おかえり銀剣、はじめましてエスカトス

その昔、携帯ゲーム機初の縦画面シューティングというふれ込みで発売した伝説のゲームがあった。その名も『ジャッジメント・シルバーソード』。対応ハードは縦持ち横持ちどちらも可能な珍ハード「ワンダースワンカラー」。

個人製作ソフトの商品化、しかも通販専用とあって発売当時はどマイナーなソフトだったが、当時家庭用ゲーム機を持っておらず、ワンダースワンをひたすら遊ぶ変な学生だった私が目をつけないわけがなく即購入。それまでシューティングゲーム経験の殆どなかった私にとってはひたすら難しく、最初は手に余る代物だったのだが、下手なりに徐々に上がっていく腕前と、やればやるほどコンティニュー回数が上がる仕様のおかげで徐々にラスボスに近づき、ついにはエンディングまで到達! 初めてエンディングを見た、思い出のシューティングだ。
その後もひたすらハイスコア更新をしていたのが懐かしい。今でもワンダースワンの三傑は、『グンペイ』『ファイナルファンタジー1』『ジャッジメント・シルバーソード』だと思っている。


そんな『ジャッジメント・シルバーソード』が、XBOX360用新作シューティングゲーム『エスカトス』のおまけとして、据え置きゲーム機に初移植されたのだから世の中何が起こるかわからない。そしてむしろ『ジャッジメント・シルバーソード』のおまけぐらいに考えてた本編『エスカトス』が、勝るとも劣らないぐらい面白いのだから更にわからない。

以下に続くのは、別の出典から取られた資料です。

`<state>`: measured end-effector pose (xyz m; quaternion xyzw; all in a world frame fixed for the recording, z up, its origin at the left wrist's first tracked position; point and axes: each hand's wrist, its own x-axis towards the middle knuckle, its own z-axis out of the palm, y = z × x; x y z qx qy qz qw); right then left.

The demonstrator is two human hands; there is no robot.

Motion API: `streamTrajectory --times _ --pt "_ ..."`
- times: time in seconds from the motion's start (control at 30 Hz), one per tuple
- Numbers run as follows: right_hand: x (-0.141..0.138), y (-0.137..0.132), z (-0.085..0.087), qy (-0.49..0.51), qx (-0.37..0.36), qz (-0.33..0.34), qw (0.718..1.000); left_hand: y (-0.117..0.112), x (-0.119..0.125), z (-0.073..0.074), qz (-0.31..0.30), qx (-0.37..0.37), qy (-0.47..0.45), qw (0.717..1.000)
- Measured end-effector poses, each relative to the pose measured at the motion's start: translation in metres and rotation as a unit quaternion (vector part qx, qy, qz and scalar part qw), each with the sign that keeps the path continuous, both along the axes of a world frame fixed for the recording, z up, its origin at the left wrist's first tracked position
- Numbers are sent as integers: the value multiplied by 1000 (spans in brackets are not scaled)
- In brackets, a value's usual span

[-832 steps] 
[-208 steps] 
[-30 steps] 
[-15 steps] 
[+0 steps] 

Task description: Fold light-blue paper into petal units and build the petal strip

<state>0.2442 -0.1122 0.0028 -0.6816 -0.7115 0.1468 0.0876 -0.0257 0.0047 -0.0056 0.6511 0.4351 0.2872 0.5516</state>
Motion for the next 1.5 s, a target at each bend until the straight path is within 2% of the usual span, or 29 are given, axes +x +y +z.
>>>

『エスカトス』は最新のシューティングにしては地味な見た目。なので購入前も実はあんまり期待しておらず、『ジャッジメント・シルバーソード』を大画面でひとしきり堪能した後におそるおそる手をつけてみたわけだが、見た目通り無骨な、昔ながらの狙って撃つタイプのシューティング。これぞ『ジャッジメント・シルバーソード』の正統進化系。倍率アップの方法からして「敵を逃さず撃ち殺す」に変更されて、まさに「狙って撃つ」を地で行っている。これが楽しくて楽しくて、気づいた時には『エスカトス』ばっかりやっていた。
地味なのも序盤だけで、後半ステージになるとどんどんスピード感がアップして派手派手な演出に。古今東西のシューティング、それこそ元祖シューティング『スペースインベーダー』から、最近の『ギャラガレギオンズ』まで様々なオマージュも詰め込まれており、単なる懐古主義ソフトではない。シューティングの歴史をなぞる様までも、iPhoneの大ヒットシューティング『スペースインベーダー インフィニティジーン』のオマージュかもしれない。


今作も『ジャッジメント・シルバーソード』と同じく、累計スコアに伴ってコンティニュー回数が増えるシステム。シューティングが下手な私でも早速エンディングを見ることができたが、おまけ要素も、解除してない実績もまだまだ沢山。同日発売の『バレットソウル』も聞くところによるとかなり面白いらしいが、『エスカトス』も当分はこれ一本を遊び続けたいと思わせてくれる秀作。
不意にこういうゲームに出会えるから、ゲームを買うのを止められないのだ。